---------- Provided data ----------
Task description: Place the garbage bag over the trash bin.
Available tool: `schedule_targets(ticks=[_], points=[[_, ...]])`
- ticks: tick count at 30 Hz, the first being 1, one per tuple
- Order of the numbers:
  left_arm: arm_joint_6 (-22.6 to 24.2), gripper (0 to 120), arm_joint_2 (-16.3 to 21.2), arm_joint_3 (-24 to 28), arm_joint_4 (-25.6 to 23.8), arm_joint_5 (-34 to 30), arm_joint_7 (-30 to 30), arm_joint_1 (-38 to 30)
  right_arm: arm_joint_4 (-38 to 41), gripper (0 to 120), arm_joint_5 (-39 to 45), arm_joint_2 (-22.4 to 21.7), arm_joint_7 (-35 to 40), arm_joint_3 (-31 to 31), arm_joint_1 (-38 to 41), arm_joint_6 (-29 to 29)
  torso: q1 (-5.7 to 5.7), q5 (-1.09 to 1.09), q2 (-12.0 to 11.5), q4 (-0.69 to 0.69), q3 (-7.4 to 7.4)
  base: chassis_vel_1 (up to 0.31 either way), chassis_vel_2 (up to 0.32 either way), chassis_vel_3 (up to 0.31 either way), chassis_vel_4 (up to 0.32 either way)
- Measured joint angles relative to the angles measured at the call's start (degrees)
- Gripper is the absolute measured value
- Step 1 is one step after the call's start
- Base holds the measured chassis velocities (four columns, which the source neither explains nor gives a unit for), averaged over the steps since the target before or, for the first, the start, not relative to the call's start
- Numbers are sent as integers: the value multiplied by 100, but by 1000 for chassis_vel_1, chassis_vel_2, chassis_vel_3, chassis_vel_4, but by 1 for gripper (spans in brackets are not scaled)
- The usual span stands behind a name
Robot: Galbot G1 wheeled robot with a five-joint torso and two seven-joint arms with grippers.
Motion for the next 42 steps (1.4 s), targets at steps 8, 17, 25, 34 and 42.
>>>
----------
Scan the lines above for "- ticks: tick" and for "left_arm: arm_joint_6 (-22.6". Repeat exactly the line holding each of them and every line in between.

> Task solution
- ticks: tick count at 30 Hz, the first being 1, one per tuple
- Order of the numbers:
  left_arm: arm_joint_6 (-22.6 to 24.2), gripper (0 to 120), arm_joint_2 (-16.3 to 21.2), arm_joint_3 (-24 to 28), arm_joint_4 (-25.6 to 23.8), arm_joint_5 (-34 to 30), arm_joint_7 (-30 to 30), arm_joint_1 (-38 to 30)

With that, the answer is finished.